#### PROBLEM TO SOLVE
Somewhere below are a line with "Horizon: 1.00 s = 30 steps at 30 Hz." and a later line with "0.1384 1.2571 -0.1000". Output exactly those lines and all lines between them.

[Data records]
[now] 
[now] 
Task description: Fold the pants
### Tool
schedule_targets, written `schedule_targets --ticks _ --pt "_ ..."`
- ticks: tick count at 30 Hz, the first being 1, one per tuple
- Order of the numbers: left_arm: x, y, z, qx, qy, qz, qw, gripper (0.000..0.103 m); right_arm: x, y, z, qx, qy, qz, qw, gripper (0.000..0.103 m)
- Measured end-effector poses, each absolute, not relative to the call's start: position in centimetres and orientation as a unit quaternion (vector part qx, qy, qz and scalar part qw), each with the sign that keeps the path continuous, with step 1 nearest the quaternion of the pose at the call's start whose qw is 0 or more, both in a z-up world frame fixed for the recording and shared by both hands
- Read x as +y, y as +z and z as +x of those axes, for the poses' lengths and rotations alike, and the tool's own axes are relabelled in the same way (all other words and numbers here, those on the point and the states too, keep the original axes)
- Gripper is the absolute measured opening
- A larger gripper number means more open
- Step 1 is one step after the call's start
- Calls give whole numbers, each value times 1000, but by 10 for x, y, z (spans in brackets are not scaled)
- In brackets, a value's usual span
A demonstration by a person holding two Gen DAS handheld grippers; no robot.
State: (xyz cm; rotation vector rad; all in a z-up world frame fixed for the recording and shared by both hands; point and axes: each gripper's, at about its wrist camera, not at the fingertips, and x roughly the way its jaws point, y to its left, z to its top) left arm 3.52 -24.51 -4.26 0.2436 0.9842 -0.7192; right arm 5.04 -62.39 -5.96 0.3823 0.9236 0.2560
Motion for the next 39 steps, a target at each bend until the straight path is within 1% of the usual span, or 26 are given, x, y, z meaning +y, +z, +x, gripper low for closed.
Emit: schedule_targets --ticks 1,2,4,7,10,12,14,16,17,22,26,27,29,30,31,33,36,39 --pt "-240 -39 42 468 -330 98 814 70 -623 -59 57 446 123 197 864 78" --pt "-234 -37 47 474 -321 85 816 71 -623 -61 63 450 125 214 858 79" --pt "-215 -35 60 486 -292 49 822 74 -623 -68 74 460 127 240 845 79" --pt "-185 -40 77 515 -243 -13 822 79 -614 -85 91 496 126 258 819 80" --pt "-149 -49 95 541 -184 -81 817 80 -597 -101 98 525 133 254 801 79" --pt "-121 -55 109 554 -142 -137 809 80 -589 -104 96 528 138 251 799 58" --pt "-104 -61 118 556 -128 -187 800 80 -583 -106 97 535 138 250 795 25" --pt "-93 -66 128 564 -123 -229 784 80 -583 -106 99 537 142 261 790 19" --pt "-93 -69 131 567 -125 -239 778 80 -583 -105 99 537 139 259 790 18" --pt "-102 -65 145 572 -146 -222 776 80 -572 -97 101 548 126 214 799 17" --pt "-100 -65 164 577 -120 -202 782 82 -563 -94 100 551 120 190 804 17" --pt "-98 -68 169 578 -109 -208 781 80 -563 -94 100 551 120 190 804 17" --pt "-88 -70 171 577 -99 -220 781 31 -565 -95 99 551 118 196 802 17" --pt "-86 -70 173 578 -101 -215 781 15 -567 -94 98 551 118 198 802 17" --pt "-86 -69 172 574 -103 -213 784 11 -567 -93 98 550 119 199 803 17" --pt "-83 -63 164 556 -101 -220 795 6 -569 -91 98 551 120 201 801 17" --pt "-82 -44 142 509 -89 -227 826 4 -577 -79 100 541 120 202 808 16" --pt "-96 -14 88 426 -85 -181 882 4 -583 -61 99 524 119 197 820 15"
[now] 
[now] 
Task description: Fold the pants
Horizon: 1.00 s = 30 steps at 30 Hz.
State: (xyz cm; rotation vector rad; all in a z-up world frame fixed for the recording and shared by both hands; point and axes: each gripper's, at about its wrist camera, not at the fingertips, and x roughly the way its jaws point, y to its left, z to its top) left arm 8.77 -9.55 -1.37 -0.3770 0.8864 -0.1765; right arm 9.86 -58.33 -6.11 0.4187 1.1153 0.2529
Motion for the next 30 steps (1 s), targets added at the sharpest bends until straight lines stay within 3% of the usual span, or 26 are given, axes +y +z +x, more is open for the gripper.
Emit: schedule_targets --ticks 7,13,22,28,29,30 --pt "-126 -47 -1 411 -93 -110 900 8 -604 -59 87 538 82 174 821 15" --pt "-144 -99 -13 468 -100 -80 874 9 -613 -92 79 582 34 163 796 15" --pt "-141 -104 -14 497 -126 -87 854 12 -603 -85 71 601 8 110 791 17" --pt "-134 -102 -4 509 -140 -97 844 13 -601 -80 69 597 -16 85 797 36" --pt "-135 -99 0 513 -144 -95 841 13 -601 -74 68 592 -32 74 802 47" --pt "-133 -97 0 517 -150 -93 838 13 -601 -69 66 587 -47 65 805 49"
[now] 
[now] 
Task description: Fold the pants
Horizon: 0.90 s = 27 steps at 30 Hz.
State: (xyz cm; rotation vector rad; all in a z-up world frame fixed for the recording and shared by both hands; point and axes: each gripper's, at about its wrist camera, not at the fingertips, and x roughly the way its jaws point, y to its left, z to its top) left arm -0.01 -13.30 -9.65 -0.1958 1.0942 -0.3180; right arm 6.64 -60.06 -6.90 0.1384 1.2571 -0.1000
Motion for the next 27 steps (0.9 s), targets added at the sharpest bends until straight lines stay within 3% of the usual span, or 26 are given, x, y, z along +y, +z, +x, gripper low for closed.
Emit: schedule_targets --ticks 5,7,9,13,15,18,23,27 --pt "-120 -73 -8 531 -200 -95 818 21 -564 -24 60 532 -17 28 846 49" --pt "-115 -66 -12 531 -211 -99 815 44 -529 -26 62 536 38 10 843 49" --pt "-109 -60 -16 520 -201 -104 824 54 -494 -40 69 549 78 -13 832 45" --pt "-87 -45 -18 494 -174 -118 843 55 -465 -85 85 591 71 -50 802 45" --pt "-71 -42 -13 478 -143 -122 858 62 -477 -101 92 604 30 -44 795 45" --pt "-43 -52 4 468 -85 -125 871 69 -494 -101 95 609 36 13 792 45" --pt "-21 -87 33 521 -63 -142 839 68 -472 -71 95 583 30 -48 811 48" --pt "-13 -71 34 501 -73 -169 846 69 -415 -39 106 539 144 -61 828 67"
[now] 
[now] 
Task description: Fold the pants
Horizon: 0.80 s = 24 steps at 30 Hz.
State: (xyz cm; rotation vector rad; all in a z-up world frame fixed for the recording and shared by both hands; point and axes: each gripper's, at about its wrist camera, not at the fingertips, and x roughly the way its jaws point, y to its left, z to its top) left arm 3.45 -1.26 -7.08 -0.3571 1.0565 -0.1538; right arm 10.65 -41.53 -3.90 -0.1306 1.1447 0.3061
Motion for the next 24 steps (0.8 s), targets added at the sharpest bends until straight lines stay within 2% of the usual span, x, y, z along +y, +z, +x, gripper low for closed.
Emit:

#### FINISHED TASK
Horizon: 1.00 s = 30 steps at 30 Hz.
State: (xyz cm; rotation vector rad; all in a z-up world frame fixed for the recording and shared by both hands; point and axes: each gripper's, at about its wrist camera, not at the fingertips, and x roughly the way its jaws point, y to its left, z to its top) left arm 8.77 -9.55 -1.37 -0.3770 0.8864 -0.1765; right arm 9.86 -58.33 -6.11 0.4187 1.1153 0.2529
Motion for the next 30 steps (1 s), targets added at the sharpest bends until straight lines stay within 3% of the usual span, or 26 are given, axes +y +z +x, more is open for the gripper.
Emit: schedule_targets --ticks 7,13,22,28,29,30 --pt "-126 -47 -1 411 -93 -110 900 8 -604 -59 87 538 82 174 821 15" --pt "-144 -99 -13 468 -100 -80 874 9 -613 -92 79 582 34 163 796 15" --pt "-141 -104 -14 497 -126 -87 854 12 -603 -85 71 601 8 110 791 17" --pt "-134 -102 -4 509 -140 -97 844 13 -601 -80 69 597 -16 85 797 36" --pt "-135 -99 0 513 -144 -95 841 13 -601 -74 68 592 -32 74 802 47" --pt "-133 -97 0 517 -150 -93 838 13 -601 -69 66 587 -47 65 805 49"
[now] 
[now] 
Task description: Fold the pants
Horizon: 0.90 s = 27 steps at 30 Hz.
State: (xyz cm; rotation vector rad; all in a z-up world frame fixed for the recording and shared by both hands; point and axes: each gripper's, at about its wrist camera, not at the fingertips, and x roughly the way its jaws point, y to its left, z to its top) left arm -0.01 -13.30 -9.65 -0.1958 1.0942 -0.3180; right arm 6.64 -60.06 -6.90 0.1384 1.2571 -0.1000

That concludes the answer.